» **Assigned task**:
Write out the data exactly from its first line onward, ending with the line in which "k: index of" appears.

» **Exercise data**:
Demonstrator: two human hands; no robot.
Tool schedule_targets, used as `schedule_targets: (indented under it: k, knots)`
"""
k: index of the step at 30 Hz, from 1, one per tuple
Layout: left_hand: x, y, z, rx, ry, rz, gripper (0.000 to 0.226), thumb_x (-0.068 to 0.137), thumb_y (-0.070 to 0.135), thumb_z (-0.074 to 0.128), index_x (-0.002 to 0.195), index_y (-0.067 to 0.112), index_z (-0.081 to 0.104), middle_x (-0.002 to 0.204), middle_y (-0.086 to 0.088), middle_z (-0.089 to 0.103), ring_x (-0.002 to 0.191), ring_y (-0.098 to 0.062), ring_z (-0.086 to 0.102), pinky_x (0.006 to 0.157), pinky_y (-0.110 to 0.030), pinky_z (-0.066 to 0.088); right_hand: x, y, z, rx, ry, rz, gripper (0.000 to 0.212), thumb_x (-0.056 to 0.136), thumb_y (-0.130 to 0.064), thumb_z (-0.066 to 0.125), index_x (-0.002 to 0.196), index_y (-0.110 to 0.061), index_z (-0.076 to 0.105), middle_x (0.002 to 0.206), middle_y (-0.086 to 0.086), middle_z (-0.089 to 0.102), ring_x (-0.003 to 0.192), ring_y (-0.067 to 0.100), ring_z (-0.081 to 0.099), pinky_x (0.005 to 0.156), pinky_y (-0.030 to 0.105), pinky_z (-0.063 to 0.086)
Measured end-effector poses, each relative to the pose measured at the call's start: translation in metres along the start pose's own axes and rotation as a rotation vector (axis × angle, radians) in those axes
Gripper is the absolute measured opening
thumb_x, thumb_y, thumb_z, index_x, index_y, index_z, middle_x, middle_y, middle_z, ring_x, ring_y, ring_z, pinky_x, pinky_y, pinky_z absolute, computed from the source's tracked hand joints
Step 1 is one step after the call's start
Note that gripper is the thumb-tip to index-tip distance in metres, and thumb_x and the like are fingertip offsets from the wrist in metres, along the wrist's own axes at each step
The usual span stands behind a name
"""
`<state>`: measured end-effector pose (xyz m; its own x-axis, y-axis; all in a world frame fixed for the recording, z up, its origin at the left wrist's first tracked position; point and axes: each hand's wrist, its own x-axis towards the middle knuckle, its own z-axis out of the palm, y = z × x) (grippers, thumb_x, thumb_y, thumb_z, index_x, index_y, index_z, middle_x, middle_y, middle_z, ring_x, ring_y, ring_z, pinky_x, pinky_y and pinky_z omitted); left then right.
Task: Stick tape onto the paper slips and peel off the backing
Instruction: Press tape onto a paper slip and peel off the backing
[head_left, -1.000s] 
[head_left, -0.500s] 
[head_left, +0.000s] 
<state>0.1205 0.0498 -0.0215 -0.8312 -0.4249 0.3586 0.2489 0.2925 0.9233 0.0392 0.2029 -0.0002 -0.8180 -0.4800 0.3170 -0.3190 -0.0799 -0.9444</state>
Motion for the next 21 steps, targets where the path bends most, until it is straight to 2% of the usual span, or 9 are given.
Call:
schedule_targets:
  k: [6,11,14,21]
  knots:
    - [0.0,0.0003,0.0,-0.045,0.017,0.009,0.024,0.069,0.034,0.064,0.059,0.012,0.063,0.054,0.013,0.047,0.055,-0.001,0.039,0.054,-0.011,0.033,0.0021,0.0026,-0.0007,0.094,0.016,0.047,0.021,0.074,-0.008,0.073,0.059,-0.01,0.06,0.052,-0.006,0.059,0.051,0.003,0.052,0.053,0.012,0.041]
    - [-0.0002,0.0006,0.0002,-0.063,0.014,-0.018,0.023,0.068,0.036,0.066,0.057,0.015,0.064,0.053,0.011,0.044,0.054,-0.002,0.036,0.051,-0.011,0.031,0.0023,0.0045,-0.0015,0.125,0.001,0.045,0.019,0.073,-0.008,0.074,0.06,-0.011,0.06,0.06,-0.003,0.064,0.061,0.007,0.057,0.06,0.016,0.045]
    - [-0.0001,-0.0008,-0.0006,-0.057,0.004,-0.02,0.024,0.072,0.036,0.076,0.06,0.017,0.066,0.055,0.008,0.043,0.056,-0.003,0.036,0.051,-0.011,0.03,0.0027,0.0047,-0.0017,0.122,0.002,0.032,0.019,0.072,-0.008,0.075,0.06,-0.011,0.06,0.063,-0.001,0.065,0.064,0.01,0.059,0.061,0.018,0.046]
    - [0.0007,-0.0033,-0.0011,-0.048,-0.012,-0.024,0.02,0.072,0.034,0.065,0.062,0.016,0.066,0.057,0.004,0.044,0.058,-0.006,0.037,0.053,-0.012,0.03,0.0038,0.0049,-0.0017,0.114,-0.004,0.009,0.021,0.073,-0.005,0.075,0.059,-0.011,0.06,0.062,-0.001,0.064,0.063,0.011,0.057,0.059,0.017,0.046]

» **Response area**:
Demonstrator: two human hands; no robot.
Tool schedule_targets, used as `schedule_targets: (indented under it: k, knots)`
"""
k: index of the step at 30 Hz, from 1, one per tuple

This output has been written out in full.